Tan Xiaodong, Liu Peng, Huang Yinpeng, Zhou Lei, Yang Yifan, Wang Huaitao, Yu Boqiang, Meng Xiangli, Zhang Xiaobo, Gao Feng
Department of General Surgery, Shengjing Hospital of China Medical University, Shenyang, Liaoning, P.R.China.
PLoS One. 2016 Mar 25;11(3):e0152280. doi: 10.1371/journal.pone.0152280. eCollection 2016.

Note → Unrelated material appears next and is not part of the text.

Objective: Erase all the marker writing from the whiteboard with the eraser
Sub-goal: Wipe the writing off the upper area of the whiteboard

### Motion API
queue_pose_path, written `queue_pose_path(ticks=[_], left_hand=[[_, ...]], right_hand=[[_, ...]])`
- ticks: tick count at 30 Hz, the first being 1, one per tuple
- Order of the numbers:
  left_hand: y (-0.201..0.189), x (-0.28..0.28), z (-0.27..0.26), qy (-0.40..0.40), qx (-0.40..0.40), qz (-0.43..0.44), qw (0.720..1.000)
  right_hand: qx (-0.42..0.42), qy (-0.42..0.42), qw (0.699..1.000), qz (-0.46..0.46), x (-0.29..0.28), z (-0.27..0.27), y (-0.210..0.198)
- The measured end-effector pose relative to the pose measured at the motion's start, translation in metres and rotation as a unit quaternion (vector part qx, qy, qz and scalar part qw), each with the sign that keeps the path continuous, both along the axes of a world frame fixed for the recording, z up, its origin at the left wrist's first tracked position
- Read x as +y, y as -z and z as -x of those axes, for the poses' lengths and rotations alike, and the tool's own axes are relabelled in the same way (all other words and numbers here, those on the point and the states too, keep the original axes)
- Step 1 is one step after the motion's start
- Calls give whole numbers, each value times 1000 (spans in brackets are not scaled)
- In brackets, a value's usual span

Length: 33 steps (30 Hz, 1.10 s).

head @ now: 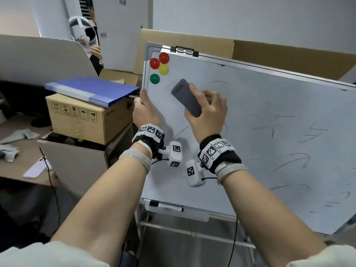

Mechanisms of abnormal protein phosphorylation that regulate cell invasion and metastasis in pancreatic cancer remain obscure. In this study, we used high-throughput phosphorylation array to test two pancreatic cancer cell lines (PC-1 cells with a low, and PC-1.0 cells with a high potential for invasion and metastasis). We noted that a total of 57 proteins revealed a differential expression (fold change ≥ 2.0). Six candidate proteins were further validated by western blot with results found to be accordance with the array. Of 57 proteins, 32 up-regulated proteins (e.g. CaMK1-α and P90RSK) were mainly involved in ErbB and neurotrophin signaling pathways as determined using DAVID software, while 25 down-regulated proteins (e.g. BID and BRCA1) were closely involved in apoptosis and p53 signaling pathways. Moreover, four proteins (AKT1, Chk2, p53 and P70S6K) with different phosphorylation sites were found, not only among up-regulated, but also among down-regulated proteins. Importantly, specific phosphorylation sites can affect cell biological functions. CentiScaPe software calculated topological characteristics of each node in the protein-protein interaction (PPI) network: we found that AKT1 owns the maximum node degrees and betweenness in the up-regulation protein PPI network (26 nodes, average path length: 1.89, node degrees: 6.62±4.18, betweenness: 22.23±35.72), and p53 in the down-regulation protein PPI network (17 nodes, average path length: 2.04, node degrees: 3.65±2.47, betweenness: 16.59±29.58). In conclusion, the identification of abnormal protein phosphorylation related to invasion and metastasis may allow us to identify new biomarkers in an effort to develop novel therapeutic drug targets for pancreatic cancer treatment.
调节胰腺癌细胞侵袭和转移的异常蛋白磷酸化机制仍不清楚。在本研究中,我们使用高通量磷酸化芯片检测了两种胰腺癌细胞系(侵袭和转移潜能低的PC-1细胞以及侵袭和转移潜能高的PC-1.0细胞)。我们注意到共有57种蛋白呈现差异表达(倍数变化≥2.0)。通过蛋白质印迹法进一步验证了6种候选蛋白,结果与芯片检测结果一致。在这57种蛋白中,使用DAVID软件确定,32种上调蛋白(如CaMK1-α和P90RSK)主要参与ErbB和神经营养因子信号通路,而25种下调蛋白(如BID和BRCA1)密切参与凋亡和p53信号通路。此外,在上调和下调蛋白中均发现了4种具有不同磷酸化位点的蛋白(AKT1、Chk2、p53和P70S6K)。重要的是,特定的磷酸化位点可影响细胞生物学功能。CentiScaPe软件计算了蛋白质-蛋白质相互作用(PPI)网络中每个节点的拓扑特征:我们发现AKT1在上调蛋白PPI网络中具有最大的节点度和介数(26个节点,平均路径长度:1.89,节点度:6.62±4.18,介数:22.23±35.72),而p53在下调蛋白PPI网络中具有最大的节点度和介数(17个节点,平均路径长度:2.04,节点度:3.65±2.47,介数:16.59±29.58)。总之,鉴定与侵袭和转移相关的异常蛋白磷酸化可能使我们能够识别新的生物标志物,从而努力开发用于胰腺癌治疗的新型治疗药物靶点。